*What you should do:*
Working line by line, output the entries below exactly as they appear.

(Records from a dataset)
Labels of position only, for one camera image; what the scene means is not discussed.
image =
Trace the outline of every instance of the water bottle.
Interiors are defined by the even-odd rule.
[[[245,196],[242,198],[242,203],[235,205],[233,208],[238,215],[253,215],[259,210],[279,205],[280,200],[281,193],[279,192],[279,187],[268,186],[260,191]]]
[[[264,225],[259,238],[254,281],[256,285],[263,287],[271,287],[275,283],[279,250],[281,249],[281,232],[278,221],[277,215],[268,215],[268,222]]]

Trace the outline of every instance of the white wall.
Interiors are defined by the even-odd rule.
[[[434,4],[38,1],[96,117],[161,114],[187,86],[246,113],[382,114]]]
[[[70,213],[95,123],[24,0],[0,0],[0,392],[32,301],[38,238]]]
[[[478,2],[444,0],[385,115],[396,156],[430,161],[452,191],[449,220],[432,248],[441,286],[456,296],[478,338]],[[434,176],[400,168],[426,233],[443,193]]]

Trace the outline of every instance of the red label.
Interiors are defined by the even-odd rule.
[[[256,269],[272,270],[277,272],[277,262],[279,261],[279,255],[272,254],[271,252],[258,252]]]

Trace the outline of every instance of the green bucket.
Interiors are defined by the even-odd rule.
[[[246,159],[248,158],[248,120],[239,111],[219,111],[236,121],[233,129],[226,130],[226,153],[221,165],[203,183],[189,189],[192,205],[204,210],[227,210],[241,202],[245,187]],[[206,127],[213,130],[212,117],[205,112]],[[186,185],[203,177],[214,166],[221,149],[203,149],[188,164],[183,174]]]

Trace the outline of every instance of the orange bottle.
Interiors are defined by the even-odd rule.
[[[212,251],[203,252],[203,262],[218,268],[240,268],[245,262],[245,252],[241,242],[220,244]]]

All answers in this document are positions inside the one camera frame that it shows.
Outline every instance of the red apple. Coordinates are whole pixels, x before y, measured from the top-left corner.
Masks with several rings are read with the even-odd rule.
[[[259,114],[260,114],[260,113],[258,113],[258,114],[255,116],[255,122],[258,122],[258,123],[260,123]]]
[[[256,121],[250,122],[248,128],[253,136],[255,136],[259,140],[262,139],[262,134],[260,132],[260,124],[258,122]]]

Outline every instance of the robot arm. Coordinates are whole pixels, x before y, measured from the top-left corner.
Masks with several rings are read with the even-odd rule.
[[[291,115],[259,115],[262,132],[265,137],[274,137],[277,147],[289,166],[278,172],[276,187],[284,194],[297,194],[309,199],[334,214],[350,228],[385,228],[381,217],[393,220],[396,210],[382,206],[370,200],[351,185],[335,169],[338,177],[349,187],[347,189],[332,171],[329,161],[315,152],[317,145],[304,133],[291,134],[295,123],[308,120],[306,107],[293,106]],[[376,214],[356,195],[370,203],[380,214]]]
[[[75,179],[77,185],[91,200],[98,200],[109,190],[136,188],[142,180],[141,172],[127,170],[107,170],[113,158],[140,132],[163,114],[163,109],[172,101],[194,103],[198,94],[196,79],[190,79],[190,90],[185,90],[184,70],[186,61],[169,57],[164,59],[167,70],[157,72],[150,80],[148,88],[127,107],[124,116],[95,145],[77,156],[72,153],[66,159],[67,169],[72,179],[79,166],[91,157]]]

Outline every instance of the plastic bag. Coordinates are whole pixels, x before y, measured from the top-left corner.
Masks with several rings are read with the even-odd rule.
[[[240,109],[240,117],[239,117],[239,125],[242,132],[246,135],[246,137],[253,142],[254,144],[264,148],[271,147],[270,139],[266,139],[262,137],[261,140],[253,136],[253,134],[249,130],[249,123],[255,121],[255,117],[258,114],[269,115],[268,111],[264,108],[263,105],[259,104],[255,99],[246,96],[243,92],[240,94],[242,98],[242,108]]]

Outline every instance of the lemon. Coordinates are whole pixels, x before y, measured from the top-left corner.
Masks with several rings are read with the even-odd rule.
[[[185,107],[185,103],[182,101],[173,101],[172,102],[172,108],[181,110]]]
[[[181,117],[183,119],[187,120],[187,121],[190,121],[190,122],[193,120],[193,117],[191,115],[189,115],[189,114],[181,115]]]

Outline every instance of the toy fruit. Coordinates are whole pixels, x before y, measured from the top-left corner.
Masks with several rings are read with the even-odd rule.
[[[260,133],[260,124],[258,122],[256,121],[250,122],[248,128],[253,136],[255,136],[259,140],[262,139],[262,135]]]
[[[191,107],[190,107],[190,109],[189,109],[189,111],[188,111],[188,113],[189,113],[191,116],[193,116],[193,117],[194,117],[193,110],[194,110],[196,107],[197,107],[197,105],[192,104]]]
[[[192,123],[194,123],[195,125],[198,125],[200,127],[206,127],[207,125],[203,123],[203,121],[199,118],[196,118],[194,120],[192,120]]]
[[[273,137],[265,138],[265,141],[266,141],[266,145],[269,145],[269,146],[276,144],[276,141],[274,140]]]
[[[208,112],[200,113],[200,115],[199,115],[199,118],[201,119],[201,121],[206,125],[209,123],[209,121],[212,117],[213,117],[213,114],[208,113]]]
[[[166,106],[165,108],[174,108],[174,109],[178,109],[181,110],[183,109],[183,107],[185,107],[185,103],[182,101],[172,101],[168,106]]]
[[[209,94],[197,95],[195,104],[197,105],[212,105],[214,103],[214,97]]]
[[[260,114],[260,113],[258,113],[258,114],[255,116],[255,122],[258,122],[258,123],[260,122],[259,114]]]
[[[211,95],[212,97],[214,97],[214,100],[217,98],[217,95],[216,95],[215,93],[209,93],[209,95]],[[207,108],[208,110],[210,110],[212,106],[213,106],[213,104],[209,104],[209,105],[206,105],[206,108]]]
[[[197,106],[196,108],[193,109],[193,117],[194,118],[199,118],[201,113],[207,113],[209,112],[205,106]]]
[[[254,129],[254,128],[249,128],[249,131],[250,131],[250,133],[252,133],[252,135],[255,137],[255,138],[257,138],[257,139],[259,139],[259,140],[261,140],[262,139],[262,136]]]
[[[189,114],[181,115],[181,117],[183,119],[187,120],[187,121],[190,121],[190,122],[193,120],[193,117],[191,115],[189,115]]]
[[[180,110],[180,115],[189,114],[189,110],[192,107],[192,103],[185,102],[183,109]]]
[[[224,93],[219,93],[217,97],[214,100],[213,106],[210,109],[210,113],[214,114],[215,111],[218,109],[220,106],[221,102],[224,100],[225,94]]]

*Written solution:*
Labels of position only, for one camera image; what the scene means is not discussed.
image =
Trace the outline of every instance of the water bottle.
Interiors are defined by the even-odd rule.
[[[245,196],[242,198],[242,203],[235,205],[233,208],[238,215],[253,215],[259,210],[279,205],[280,200],[281,193],[279,192],[279,187],[268,186],[260,191]]]
[[[264,225],[259,238],[254,281],[256,285],[263,287],[271,287],[275,283],[279,250],[281,249],[281,232],[278,221],[277,215],[268,215],[268,222]]]

Trace the outline of every instance of the white wall.
Interiors are defined by the even-odd rule.
[[[434,4],[38,1],[96,117],[161,114],[187,86],[246,113],[382,114]]]
[[[70,213],[95,123],[24,0],[0,0],[0,392],[32,301],[38,238]]]
[[[478,2],[444,0],[385,115],[396,156],[430,161],[452,191],[449,220],[432,248],[441,286],[456,296],[478,338]],[[434,176],[400,168],[426,233],[443,193]]]

Trace the outline of every instance of the red label.
Interiors are defined by the even-odd rule.
[[[256,269],[272,270],[277,272],[277,262],[279,261],[279,255],[272,254],[271,252],[258,252]]]

Trace the outline of every instance of the green bucket.
Interiors are defined by the even-odd rule.
[[[246,159],[248,158],[248,120],[239,111],[219,111],[236,121],[233,129],[226,130],[226,153],[221,165],[203,183],[189,189],[192,205],[204,210],[227,210],[241,202],[245,187]],[[206,127],[213,130],[212,117],[205,112]],[[186,185],[203,177],[214,166],[221,149],[203,149],[188,164],[183,174]]]

Trace the outline of every instance of the orange bottle.
Interiors are defined by the even-odd rule.
[[[212,251],[203,252],[203,262],[218,268],[240,268],[245,262],[245,252],[241,242],[220,244]]]

All answers in this document are positions inside the one camera frame that it shows.
Outline every instance of the red apple. Coordinates are whole pixels, x before y, measured from the top-left corner.
Masks with several rings are read with the even-odd rule.
[[[259,114],[260,114],[260,113],[258,113],[258,114],[255,116],[255,122],[258,122],[258,123],[260,123]]]
[[[256,121],[250,122],[248,128],[253,136],[255,136],[259,140],[262,139],[262,134],[260,132],[260,124],[258,122]]]

Outline every instance of the robot arm. Coordinates are whole pixels, x before y, measured from the top-left corner.
Masks with several rings are read with the even-odd rule.
[[[291,115],[259,115],[262,132],[265,137],[274,137],[277,147],[289,166],[278,172],[276,187],[284,194],[297,194],[309,199],[334,214],[350,228],[385,228],[381,217],[393,220],[396,210],[382,206],[370,200],[351,185],[335,169],[338,177],[349,187],[347,189],[332,171],[329,161],[315,152],[317,145],[304,133],[291,134],[295,123],[308,120],[306,107],[293,106]],[[376,214],[356,195],[370,203],[380,214]]]
[[[75,179],[77,185],[91,200],[98,200],[109,190],[136,188],[142,180],[141,172],[127,170],[107,170],[113,158],[140,132],[163,114],[163,109],[172,101],[194,103],[198,94],[196,79],[190,79],[190,90],[185,90],[184,70],[186,61],[169,57],[164,59],[167,70],[157,72],[150,80],[148,88],[127,107],[124,116],[95,145],[77,156],[72,153],[66,159],[67,169],[72,179],[79,166],[91,157]]]

Outline every instance of the plastic bag. Coordinates are whole pixels, x before y, measured from the top-left corner.
Masks with several rings are read with the even-odd rule.
[[[240,109],[240,117],[239,117],[239,125],[242,132],[246,135],[246,137],[253,142],[254,144],[264,148],[271,147],[270,139],[266,139],[262,137],[261,140],[253,136],[253,134],[249,130],[249,123],[255,121],[255,117],[258,114],[269,115],[268,111],[264,108],[263,105],[259,104],[255,99],[246,96],[243,92],[240,94],[242,98],[242,108]]]

Outline every instance of the lemon. Coordinates are whole pixels, x before y, measured from the top-left corner.
Masks with several rings are read with the even-odd rule.
[[[185,107],[185,103],[182,101],[173,101],[172,102],[172,108],[181,110]]]
[[[181,117],[183,119],[187,120],[187,121],[190,121],[190,122],[193,120],[193,117],[191,115],[189,115],[189,114],[181,115]]]

Outline every instance of the toy fruit. Coordinates are whole pixels, x before y, measured from the top-left corner.
Masks with several rings are read with the even-odd rule.
[[[260,133],[260,124],[258,122],[256,121],[250,122],[248,128],[253,136],[255,136],[259,140],[262,139],[262,135]]]
[[[191,107],[190,107],[190,109],[189,109],[189,111],[188,111],[188,113],[189,113],[191,116],[193,116],[193,117],[194,117],[193,110],[194,110],[196,107],[197,107],[197,105],[192,104]]]
[[[192,123],[194,123],[195,125],[198,125],[200,127],[206,127],[207,125],[203,123],[203,121],[199,118],[196,118],[194,120],[192,120]]]
[[[273,137],[265,138],[265,141],[266,141],[266,145],[269,145],[269,146],[276,144],[276,141],[274,140]]]
[[[208,112],[200,113],[200,115],[199,115],[199,118],[201,119],[201,121],[206,125],[209,123],[209,121],[212,117],[213,117],[213,114],[208,113]]]
[[[166,106],[165,108],[174,108],[174,109],[178,109],[181,110],[183,109],[183,107],[185,107],[185,103],[182,101],[172,101],[168,106]]]
[[[209,94],[197,95],[195,104],[197,105],[212,105],[214,103],[214,97]]]
[[[260,114],[260,113],[258,113],[258,114],[255,116],[255,122],[258,122],[258,123],[260,122],[259,114]]]
[[[211,95],[212,97],[214,97],[214,100],[217,98],[217,95],[216,95],[215,93],[209,93],[209,95]],[[207,108],[208,110],[210,110],[212,106],[213,106],[213,104],[209,104],[209,105],[206,105],[206,108]]]
[[[197,106],[196,108],[193,109],[193,117],[194,118],[199,118],[201,113],[207,113],[209,112],[205,106]]]
[[[254,129],[254,128],[249,128],[249,131],[250,131],[250,133],[252,133],[252,135],[255,137],[255,138],[257,138],[257,139],[259,139],[259,140],[261,140],[262,139],[262,136]]]
[[[189,114],[181,115],[181,117],[183,119],[187,120],[187,121],[190,121],[190,122],[193,120],[193,117],[191,115],[189,115]]]
[[[180,110],[180,115],[189,114],[189,110],[192,107],[192,103],[185,102],[183,109]]]
[[[224,93],[219,93],[217,97],[214,100],[213,106],[210,109],[210,113],[214,114],[215,111],[218,109],[220,106],[221,102],[224,100],[225,94]]]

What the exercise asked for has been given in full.